Beginning with the line that has "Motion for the" in it, transcribe the listing exactly through its final line, and add nothing.
══ Data
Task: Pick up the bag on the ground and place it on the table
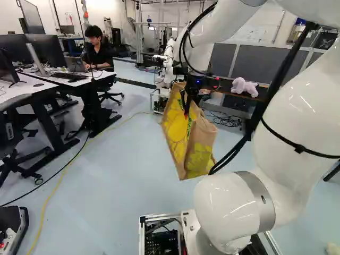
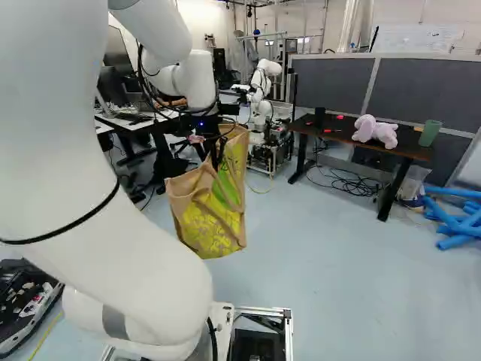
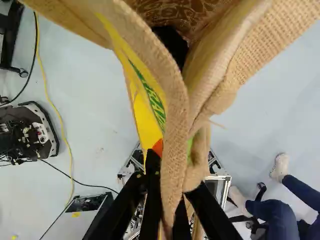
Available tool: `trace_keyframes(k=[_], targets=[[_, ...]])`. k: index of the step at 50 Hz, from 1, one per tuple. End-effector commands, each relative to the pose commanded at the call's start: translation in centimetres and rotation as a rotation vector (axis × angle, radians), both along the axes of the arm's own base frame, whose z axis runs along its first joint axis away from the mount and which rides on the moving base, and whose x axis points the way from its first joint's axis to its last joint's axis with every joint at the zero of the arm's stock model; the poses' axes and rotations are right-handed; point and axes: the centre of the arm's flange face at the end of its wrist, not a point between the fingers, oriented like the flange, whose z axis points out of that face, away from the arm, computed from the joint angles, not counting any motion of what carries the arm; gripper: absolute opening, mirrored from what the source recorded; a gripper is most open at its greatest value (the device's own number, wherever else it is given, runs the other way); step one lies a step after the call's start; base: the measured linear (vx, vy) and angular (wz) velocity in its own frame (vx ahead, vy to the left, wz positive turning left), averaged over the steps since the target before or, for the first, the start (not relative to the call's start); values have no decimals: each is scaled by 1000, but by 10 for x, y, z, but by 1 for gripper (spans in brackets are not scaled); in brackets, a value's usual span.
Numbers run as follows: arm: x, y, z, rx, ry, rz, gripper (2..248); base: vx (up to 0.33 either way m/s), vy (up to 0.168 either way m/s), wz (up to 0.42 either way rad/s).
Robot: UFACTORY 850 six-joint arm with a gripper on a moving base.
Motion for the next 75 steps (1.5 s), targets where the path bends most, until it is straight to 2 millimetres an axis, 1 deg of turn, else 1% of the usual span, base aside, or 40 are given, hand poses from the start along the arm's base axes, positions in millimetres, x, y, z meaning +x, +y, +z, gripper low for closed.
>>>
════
> [Result of the exercise]:
Motion for the next 75 steps (1.5 s), targets where the path bends most, until it is straight to 2 millimetres an axis, 1 deg of turn, else 1% of the usual span, base aside, or 40 are given, hand poses from the start along the arm's base axes, positions in millimetres, x, y, z meaning +x, +y, +z, gripper low for closed.
>>>

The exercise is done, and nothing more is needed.